His first attempt at sculpture, Artillery Going Into Action, was a complex model of six horses and riders pulling a caisson and cannon. Upon seeing a sketch of this work, an employee of the Gorham Company encouraged the young artist to pursue a career in sculpture. As a result, Shrady's earliest sculptural works, Bull Moose and Elk Buffalo (also know as), were cast in bronze by Gorham and sold by the Theodore B. Starr Company. These sculptures were seen by the famous American sculptor Karl Bitter, who offered Shrady studio space and persuaded him to enter important competitions, including the 1901 Pan American Exhibit in Buffalo, New York.

In 1902, Shrady, a relative unknown, received the $250,000 commission for what would become his life work. Over fifty well known American artists vied for the honor of creating the Appomattox Memorial to General Ulysses S. Grant in Washington D.C. This massive work depicting a calvary charge on a marble platform took Shrady more than twenty years to complete.

Shrady's second key commission was for the creation of an equestrian statue of General Robert E. Lee on his mount, Traveler. This example is one of three bronze models cast by the Roman Bronze Works foundry of New York City for the artist prior to casting the monument. Shrady presented one of these models to the city of Charlottesville, Virginia, while the other is in the permanent collection of the R. W. Norton Gallery of Art in Shreveport, Louisiana.  Sadly, Shrady did not live to see the completion of either of his large commissions, dying in New York City while both were being cast.

This essay is copyrighted by the Charleston Renaissance Gallery and may not be reproduced or transmitted without written permission from Hicklin Galleries, LLC.

Biography from Altermann Galleries & Auctioneers VI:
A sculptor known for his monuments, including buffalos and Indians, Henry Shrady was born and died in New York City. The son of a surgeon, he originally planned to practice law, but was prevented by illness, although he studied at Columbia until 1895.

Leaving Columbia, Shrady entered a match business, which failed in 1900.  That same year, at 29, he began sketching and painting.  At that time self-taught, his first painting was exhibited by the National Academy of Design and sold.  Shrady spent time at the zoo, observing and sketching the animals. It was there that the sculptor Carl Bitter noticed the young artist working, and offered him studio space.

Shrady learned to sculpt from Bitter, and his small animal bronzes sold commercially, bringing him the attention of the public.  Those small bronzes also led him to be commissioned the following year, 1901, to sculpt an equestrian statue of George Washington for the Williamsburg Bridge in New York City.  That same year, two of his bronzes, a moose and a buffalo, were exhibited at the Pan-American Exposition, and he also sculpted a panel of Indians for a monument.

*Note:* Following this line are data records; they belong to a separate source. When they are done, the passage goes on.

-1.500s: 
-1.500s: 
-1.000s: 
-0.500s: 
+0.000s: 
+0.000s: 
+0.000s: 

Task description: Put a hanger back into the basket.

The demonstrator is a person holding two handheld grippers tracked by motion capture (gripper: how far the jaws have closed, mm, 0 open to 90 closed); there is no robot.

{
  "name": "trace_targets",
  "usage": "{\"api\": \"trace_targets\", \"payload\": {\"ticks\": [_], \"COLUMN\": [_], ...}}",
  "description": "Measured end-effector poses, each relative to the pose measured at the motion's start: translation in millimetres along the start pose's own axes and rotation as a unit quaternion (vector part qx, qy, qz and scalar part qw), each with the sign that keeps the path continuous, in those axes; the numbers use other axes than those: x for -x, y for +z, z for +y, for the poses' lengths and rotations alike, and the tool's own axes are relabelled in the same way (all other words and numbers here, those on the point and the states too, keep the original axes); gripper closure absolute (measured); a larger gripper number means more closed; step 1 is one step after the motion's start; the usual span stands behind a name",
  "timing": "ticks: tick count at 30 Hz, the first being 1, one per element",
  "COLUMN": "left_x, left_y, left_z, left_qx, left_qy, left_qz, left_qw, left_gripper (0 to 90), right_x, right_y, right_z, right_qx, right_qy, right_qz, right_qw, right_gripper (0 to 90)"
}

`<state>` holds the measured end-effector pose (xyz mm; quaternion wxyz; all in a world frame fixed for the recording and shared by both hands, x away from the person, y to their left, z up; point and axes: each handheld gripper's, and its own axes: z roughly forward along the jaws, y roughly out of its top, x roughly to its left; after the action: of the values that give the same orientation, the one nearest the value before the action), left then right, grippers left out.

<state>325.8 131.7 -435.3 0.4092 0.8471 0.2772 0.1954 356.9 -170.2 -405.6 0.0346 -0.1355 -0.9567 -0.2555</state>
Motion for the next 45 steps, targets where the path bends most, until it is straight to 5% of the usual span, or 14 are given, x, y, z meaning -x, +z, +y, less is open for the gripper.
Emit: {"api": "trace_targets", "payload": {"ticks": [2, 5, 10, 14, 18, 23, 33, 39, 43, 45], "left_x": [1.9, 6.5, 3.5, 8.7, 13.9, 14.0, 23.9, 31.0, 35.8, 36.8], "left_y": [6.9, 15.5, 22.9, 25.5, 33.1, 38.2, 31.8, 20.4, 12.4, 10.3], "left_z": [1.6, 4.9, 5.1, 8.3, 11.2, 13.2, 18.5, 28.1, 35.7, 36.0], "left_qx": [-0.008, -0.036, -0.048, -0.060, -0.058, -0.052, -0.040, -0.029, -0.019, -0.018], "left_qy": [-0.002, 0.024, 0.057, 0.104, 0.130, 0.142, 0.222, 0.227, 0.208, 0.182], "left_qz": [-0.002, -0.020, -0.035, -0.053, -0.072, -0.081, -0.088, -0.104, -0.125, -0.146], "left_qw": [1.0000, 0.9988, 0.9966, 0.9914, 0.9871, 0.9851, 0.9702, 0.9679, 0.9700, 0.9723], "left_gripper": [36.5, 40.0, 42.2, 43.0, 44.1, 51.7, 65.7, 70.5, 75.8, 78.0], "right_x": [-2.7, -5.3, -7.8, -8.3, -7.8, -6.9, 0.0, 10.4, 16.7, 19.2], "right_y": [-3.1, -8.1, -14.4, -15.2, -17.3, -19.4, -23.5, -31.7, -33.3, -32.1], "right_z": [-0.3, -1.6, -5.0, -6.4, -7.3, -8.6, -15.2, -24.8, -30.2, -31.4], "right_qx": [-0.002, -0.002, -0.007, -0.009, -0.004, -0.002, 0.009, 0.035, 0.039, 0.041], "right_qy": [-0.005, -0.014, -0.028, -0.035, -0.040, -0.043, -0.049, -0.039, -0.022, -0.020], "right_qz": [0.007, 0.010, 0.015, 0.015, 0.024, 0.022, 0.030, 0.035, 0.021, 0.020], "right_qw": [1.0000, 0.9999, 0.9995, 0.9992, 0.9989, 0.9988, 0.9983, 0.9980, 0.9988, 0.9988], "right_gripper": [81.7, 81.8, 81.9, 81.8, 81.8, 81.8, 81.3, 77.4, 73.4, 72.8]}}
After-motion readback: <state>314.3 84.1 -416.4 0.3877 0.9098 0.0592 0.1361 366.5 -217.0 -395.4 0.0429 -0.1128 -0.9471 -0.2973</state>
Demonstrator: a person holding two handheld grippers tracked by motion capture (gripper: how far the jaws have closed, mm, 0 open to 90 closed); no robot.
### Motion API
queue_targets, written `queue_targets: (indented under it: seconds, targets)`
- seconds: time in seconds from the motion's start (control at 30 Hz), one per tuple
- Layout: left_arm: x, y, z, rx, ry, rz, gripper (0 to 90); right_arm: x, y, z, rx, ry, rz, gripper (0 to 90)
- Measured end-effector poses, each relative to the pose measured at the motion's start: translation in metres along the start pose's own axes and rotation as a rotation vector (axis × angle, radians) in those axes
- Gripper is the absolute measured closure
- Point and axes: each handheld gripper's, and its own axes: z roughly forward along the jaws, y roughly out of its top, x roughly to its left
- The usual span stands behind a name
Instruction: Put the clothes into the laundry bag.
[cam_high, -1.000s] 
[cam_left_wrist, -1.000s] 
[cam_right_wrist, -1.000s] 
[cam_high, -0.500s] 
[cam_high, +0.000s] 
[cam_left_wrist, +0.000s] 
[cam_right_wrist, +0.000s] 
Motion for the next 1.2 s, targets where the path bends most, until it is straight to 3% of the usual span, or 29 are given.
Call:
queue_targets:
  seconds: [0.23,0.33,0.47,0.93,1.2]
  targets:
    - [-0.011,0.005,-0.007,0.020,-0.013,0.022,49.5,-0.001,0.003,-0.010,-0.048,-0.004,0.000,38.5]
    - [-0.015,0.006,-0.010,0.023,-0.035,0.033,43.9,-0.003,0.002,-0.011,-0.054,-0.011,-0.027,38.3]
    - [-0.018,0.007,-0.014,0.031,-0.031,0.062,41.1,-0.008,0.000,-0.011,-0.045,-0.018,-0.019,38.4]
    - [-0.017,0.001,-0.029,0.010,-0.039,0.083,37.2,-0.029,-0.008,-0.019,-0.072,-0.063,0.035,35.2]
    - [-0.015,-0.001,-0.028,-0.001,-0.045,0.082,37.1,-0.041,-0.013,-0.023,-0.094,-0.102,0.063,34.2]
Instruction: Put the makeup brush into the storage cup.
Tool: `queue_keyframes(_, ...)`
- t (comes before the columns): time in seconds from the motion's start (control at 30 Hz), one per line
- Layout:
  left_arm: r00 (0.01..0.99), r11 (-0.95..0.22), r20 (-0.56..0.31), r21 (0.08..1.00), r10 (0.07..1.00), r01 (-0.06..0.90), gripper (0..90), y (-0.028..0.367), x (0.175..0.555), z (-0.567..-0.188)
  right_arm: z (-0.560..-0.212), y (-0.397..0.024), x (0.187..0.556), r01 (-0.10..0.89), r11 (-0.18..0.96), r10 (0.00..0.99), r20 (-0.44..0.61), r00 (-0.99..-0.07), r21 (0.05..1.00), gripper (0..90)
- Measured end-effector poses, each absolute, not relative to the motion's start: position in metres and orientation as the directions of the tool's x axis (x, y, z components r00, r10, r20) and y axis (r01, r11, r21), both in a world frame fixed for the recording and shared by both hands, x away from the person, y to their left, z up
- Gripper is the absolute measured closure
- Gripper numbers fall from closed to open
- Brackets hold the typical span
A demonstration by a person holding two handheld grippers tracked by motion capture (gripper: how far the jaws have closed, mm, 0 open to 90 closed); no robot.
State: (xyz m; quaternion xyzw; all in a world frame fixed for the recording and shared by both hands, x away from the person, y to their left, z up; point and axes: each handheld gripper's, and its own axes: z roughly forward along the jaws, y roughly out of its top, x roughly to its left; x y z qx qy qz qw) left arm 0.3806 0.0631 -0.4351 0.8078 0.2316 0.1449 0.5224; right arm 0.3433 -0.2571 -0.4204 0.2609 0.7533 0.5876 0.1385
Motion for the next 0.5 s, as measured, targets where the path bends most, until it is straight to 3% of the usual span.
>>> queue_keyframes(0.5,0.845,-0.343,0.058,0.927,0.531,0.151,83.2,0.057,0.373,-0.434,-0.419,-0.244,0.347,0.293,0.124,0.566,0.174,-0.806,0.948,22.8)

In 1902, Shrady was awarded the $250,000 commission for what became his life work, the Grant Memorial in Washington, D.C.  Shrady spent the last twenty years of his life modeling this cavalry charge on a 252-foot marble platform.  This commission came to the artist just two years after he began his artistic career, and “It is believed that the Grant Monument commission was awarded to the unknown Shrady amid much politicking to prevent Niehaus from getting it.”

Shrady’s successful career as an artist, though he was largely untrained, was attributed to his background: “As the son of a surgeon, he easily assimilated the truth of anatomy.” Rilla Evelyn Jackman, American Arts.